Systematic hyperparameter exploration:

#!/bin/bash
topics=(15 20 25 30)
learning_rates=(0.001 0.002 0.005)
hidden_dims=(256 512 768)

for K in "${topics[@]}"; do
    for lr in "${learning_rates[@]}"; do
        for hd in "${hidden_dims[@]}"; do
            echo "Training K=$K, lr=$lr, hd=$hd"

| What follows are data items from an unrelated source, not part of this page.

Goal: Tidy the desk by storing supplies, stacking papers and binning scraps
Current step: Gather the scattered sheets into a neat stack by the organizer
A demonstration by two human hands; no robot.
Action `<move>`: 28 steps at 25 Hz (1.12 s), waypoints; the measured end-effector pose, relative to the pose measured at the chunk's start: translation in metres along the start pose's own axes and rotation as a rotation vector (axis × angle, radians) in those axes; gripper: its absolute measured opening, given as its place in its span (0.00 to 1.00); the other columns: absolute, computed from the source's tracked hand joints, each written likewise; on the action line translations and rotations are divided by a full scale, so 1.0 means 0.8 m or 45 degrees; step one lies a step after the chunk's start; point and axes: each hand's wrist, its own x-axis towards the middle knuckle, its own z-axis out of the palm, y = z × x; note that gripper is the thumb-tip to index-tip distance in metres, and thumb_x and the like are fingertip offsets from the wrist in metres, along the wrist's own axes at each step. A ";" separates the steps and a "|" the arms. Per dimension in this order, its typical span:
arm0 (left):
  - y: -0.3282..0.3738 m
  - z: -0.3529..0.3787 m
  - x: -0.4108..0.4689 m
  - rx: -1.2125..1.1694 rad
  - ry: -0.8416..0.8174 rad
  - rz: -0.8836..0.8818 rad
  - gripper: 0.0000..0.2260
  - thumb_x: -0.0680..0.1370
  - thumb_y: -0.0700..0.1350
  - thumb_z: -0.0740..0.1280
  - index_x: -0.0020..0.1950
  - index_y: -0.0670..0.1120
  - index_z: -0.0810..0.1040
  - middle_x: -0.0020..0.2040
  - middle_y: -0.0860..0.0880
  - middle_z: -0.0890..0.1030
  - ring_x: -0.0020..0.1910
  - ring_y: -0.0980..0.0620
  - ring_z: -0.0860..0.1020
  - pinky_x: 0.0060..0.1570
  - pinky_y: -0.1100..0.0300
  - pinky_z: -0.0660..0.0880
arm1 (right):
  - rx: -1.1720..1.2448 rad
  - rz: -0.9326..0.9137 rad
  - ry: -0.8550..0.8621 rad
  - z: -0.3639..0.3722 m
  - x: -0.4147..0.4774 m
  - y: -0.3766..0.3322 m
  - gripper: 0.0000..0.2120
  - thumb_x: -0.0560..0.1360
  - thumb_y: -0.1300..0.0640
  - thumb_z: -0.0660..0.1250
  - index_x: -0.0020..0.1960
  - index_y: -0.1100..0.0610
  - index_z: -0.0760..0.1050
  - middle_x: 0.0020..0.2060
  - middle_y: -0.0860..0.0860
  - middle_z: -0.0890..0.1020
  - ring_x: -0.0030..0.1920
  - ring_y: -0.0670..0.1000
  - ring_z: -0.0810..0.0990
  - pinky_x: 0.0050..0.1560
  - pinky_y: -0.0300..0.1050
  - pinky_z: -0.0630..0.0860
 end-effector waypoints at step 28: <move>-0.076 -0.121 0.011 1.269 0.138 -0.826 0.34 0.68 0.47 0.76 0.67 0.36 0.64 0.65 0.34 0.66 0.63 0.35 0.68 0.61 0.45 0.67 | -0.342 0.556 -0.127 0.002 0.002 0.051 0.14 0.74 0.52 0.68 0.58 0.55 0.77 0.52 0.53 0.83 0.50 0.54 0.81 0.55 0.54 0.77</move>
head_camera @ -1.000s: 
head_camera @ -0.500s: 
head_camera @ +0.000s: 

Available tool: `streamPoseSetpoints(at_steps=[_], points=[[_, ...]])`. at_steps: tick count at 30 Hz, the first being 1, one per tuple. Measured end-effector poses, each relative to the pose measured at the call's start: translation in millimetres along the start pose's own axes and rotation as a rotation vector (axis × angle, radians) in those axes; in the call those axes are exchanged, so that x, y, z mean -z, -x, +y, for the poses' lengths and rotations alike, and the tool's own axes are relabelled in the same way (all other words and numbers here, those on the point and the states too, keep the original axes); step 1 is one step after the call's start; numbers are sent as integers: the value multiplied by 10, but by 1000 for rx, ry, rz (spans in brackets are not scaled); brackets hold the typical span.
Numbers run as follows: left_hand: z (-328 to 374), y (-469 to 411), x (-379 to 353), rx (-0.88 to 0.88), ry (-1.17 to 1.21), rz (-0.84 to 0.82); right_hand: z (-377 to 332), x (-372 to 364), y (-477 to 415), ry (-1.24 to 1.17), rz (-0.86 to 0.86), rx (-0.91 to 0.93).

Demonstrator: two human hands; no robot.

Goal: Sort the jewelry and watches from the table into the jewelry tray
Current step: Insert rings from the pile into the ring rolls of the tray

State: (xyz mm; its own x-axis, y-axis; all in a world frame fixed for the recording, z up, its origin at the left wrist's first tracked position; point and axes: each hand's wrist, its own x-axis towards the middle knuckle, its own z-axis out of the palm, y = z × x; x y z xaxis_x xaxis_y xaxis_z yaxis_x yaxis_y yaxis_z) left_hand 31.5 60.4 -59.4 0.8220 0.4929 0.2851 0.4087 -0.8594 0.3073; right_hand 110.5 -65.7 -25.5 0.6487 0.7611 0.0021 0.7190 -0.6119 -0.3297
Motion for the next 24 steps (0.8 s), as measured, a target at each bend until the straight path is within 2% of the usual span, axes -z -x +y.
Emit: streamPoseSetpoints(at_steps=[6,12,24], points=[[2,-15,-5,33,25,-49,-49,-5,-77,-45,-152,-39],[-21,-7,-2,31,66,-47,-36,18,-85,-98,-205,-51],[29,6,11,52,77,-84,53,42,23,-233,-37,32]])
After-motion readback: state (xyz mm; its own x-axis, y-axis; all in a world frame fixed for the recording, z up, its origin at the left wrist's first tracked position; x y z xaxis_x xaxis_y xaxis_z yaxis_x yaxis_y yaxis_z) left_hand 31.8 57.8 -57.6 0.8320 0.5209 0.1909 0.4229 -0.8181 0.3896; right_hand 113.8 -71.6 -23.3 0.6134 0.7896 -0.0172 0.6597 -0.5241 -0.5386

            python run_pipeline.py \
                --dataset my_dataset \
                --models theta \
                --model_size 0.6B \
                --mode zero_shot \
                --num_topics $K \
                --learning_rate $lr \
                --hidden_dim $hd \
                --epochs 100 \
                --batch_size 64 \
                --gpu 0

            mkdir -p results_grid/K${K}_lr${lr}_hd${hd}
            cp -r result/0.6B/my_dataset/zero_shot/* results_grid/K${K}_lr${lr}_hd${hd}/
        done
    done
done

Batch Processing Multiple Datasets¶

#!/bin/bash
datasets=("news" "reviews" "papers" "social")

for dataset in "${datasets[@]}"; do
    echo "Processing $dataset..."

    python prepare_data.py \
        --dataset $dataset \
        --model theta \
        --model_size 0.6B \
        --mode zero_shot \
        --vocab_size 5000 \
        --gpu 0

    python run_pipeline.py \
        --dataset $dataset \
        --models theta \
        --model_size 0.6B \
        --mode zero_shot \
        --num_topics 20 \
        --gpu 0
done

Parallel Processing on Multiple GPUs¶

# Terminal 1
CUDA_VISIBLE_DEVICES=0 python run_pipeline.py \
    --dataset dataset1 --models theta --gpu 0 &

# Terminal 2  
CUDA_VISIBLE_DEVICES=1 python run_pipeline.py \
    --dataset dataset2 --models theta --gpu 0 &

# Terminal 3
CUDA_VISIBLE_DEVICES=2 python run_pipeline.py \
    --dataset dataset3 --models theta --gpu 0 &

Each process uses a different GPU.